If you click on one of the line item headings, it takes you to another screen (shown below) that drills down into the line item detail and the language from the Management Discussion and Analysis section of the 10-Q that discusses that segment.  So far, so good – it doesn’t give you any more information or insight than reading the 10-Q, but it assembles the data in one spot so that you’re not confined to the logic of a governmental filing form as you try and figure out what Microsoft’s various business segments are doing.  Nice, but hardly revolutionary.  Then I took a closer look at the way Microsoft had laid out the information and I lost my appetite for XBRL. 

The segment I had chosen by random to look at was Microsoft’s Online Services Business.  Microsoft starts the page with a headline stating “Online advertising revenue grew 7% in a weak ad spending market” and follows it up with three bullet points about search revenue up double-digits, continued display revenue growth and healthy engagement growth in page views and search queries.  It all sounds very positive until you look down into the actual detail pulled over by XBRL and you see that actual revenue growth for the segment was flat and oh, by the way, operating losses increased by 91% to $471 million.  Maybe that’s just a rounding error to Microsoft and not worthy of a mention, but it sure seems like a lot of money to me. What Microsoft did was to take the opportunity created by having an additional, non-SEC filing page to create some positive, non-XBRL commentary in order to try and spin the results on a horrible quarter in the segment.  If this is XBRL, you can have it; I’d rather try and figure things out without the commentary trying to divert my attention elsewhere.

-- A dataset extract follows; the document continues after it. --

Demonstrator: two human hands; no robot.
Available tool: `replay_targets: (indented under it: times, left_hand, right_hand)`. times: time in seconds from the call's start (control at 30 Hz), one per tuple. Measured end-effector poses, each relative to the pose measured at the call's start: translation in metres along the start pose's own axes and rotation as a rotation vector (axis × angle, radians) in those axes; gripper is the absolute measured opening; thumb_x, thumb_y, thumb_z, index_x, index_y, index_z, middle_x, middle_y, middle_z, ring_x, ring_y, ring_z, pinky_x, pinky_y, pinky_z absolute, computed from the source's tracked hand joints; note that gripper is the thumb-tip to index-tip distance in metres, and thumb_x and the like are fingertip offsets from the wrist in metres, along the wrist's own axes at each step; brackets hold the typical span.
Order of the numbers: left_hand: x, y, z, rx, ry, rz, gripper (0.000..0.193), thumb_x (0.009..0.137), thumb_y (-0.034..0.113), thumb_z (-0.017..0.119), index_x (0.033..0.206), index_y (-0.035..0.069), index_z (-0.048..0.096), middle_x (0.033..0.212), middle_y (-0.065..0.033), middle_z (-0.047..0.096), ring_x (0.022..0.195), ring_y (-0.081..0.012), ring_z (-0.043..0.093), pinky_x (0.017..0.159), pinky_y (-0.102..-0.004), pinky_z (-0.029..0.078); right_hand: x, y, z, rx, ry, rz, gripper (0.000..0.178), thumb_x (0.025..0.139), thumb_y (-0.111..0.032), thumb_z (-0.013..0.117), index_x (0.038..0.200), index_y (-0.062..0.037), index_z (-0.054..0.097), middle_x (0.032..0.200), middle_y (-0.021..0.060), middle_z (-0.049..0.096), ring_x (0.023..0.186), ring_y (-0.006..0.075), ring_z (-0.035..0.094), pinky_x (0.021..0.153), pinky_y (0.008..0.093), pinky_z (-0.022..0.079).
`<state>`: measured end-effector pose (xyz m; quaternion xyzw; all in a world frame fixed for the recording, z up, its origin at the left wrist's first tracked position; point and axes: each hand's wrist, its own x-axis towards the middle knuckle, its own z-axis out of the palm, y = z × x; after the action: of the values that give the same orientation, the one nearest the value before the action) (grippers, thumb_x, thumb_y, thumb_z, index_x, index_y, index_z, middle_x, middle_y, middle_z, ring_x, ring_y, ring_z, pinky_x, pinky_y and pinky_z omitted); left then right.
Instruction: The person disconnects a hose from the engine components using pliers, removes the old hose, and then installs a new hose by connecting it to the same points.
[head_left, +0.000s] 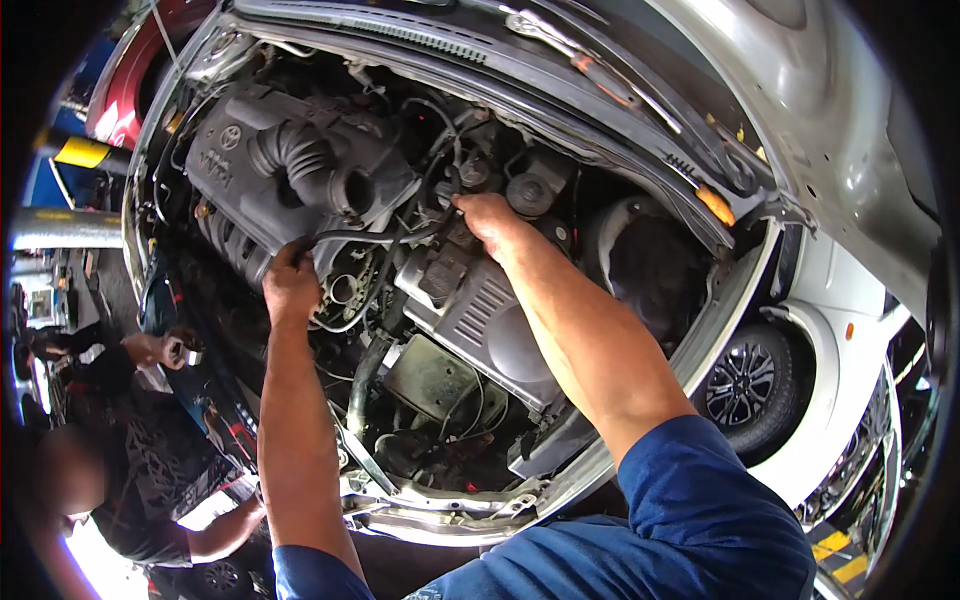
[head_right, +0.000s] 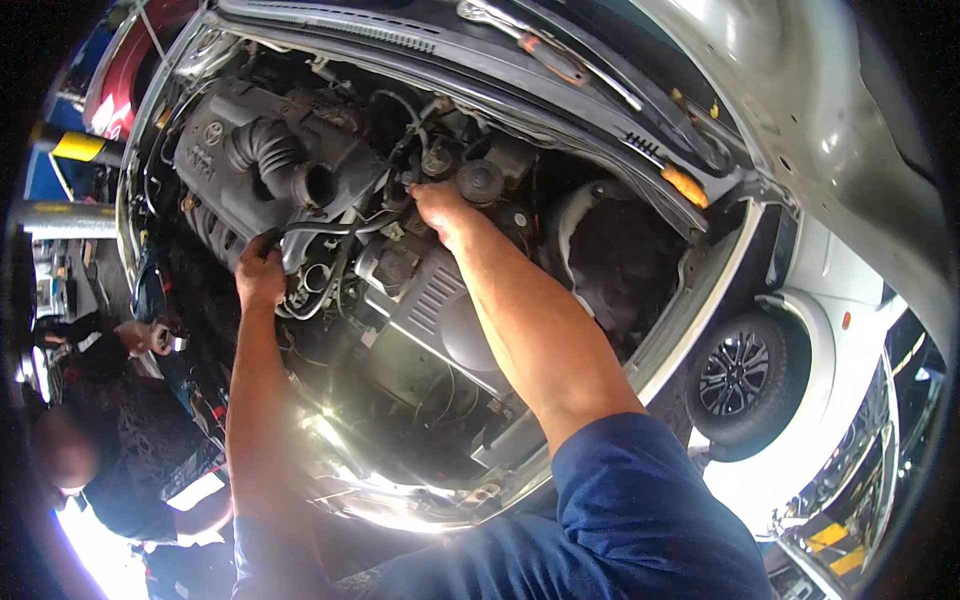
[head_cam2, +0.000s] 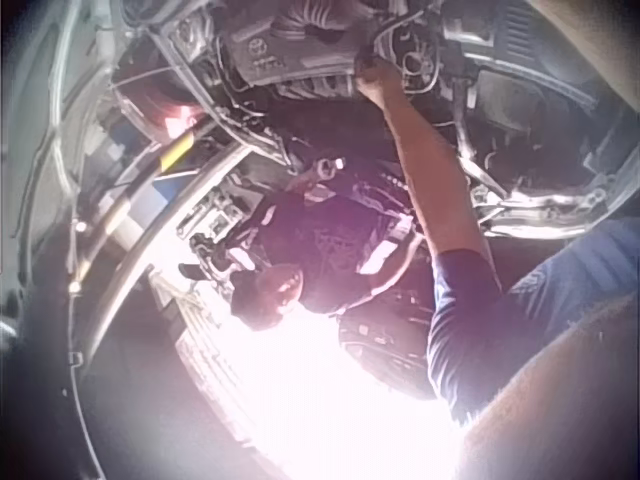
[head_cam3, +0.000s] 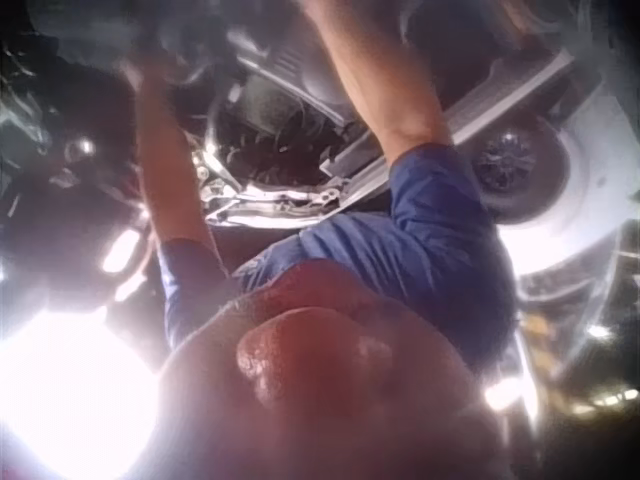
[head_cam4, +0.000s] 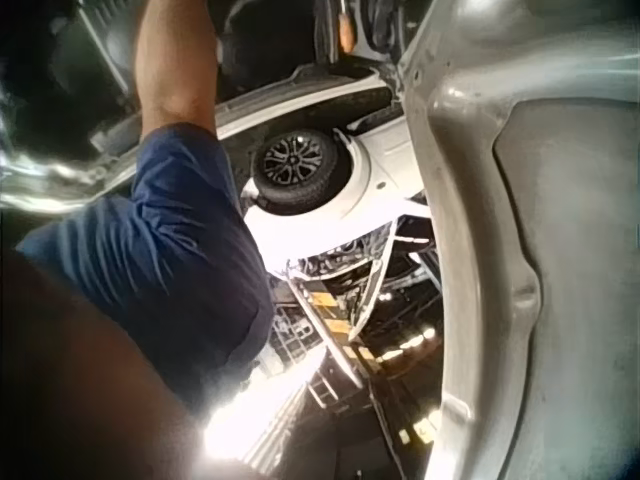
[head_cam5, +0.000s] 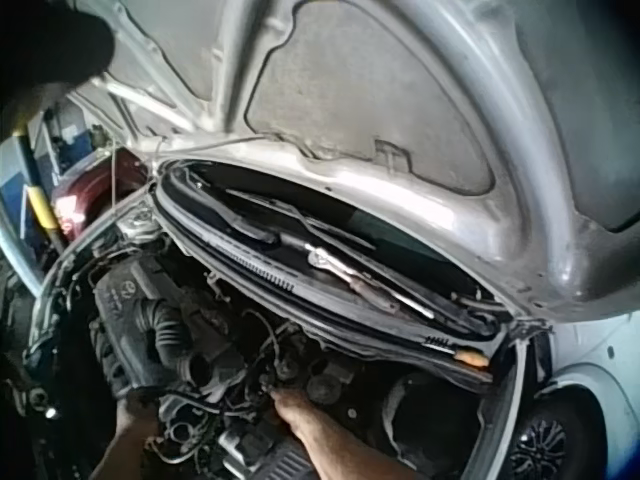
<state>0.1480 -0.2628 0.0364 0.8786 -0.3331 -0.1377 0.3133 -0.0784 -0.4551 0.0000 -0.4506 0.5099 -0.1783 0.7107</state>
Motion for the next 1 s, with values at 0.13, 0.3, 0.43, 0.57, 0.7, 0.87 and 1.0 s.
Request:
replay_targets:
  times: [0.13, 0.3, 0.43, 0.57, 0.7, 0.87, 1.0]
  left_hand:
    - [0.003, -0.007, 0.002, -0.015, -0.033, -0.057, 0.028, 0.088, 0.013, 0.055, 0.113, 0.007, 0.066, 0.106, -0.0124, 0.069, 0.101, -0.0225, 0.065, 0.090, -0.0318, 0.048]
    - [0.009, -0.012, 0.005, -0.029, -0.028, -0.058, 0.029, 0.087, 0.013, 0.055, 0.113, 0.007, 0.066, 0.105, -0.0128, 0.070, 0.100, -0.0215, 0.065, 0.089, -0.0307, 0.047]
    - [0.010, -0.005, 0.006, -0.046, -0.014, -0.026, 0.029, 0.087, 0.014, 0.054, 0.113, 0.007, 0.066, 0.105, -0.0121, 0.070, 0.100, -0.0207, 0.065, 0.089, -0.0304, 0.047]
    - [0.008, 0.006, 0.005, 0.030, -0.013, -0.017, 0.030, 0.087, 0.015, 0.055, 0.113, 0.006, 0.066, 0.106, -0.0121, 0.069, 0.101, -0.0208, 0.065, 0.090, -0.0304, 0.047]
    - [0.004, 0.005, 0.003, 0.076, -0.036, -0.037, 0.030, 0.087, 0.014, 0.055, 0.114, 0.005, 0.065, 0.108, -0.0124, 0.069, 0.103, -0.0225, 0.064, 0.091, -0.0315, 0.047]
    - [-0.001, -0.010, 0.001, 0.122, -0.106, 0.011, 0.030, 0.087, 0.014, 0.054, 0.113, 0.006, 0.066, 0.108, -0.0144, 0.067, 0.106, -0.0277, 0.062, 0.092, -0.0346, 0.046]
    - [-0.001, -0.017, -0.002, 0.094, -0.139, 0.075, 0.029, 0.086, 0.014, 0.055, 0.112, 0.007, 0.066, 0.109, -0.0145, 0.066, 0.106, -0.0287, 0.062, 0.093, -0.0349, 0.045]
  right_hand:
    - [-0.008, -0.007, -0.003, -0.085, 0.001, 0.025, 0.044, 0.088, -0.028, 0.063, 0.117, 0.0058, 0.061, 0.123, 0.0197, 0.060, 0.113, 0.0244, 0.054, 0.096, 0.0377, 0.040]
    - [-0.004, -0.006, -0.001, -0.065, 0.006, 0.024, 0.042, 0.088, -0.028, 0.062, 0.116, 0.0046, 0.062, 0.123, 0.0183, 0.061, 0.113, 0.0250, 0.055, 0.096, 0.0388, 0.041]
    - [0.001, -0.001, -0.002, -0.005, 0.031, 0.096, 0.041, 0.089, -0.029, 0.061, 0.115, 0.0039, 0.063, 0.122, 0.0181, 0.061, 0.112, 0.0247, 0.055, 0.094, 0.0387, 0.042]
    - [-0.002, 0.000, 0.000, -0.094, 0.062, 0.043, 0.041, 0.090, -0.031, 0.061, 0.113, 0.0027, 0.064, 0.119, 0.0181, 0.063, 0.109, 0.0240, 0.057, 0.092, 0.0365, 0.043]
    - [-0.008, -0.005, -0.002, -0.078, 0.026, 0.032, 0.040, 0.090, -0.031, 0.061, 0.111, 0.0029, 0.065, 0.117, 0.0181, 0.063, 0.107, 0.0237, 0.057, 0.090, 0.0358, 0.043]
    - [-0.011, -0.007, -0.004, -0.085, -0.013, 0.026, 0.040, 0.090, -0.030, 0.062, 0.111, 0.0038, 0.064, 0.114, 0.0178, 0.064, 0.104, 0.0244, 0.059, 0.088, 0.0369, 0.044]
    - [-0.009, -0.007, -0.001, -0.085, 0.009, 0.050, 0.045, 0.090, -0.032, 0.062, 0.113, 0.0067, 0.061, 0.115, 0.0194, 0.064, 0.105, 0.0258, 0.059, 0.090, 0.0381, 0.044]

Also, curiously enough, something appears to be awry with the transporting of data, as the last sentence on Microsoft’s web page refers to “headcourt-related [sic.] expenses” whereas their 10-Q filing gets it right.  If this data is just being moved around automatically, how could that happen?  And how confident does that make you feel that all the numbers have been transported correctly?

Maybe I’m just a skeptic (regular readers of this blog knew that already), but I don’t see what all the fuss is about with XBRL.  It’s just rearranging the data that we already had, which to me seems like a lot of work for not much benefit.  Better understanding and benefit come from working through the data.  Balanced against this we seem to have given companies yet another opportunity to spin the data.

Then again, maybe I’m just an old curmudgeon and this is another instance of not being able to figure out where that damned red hat is…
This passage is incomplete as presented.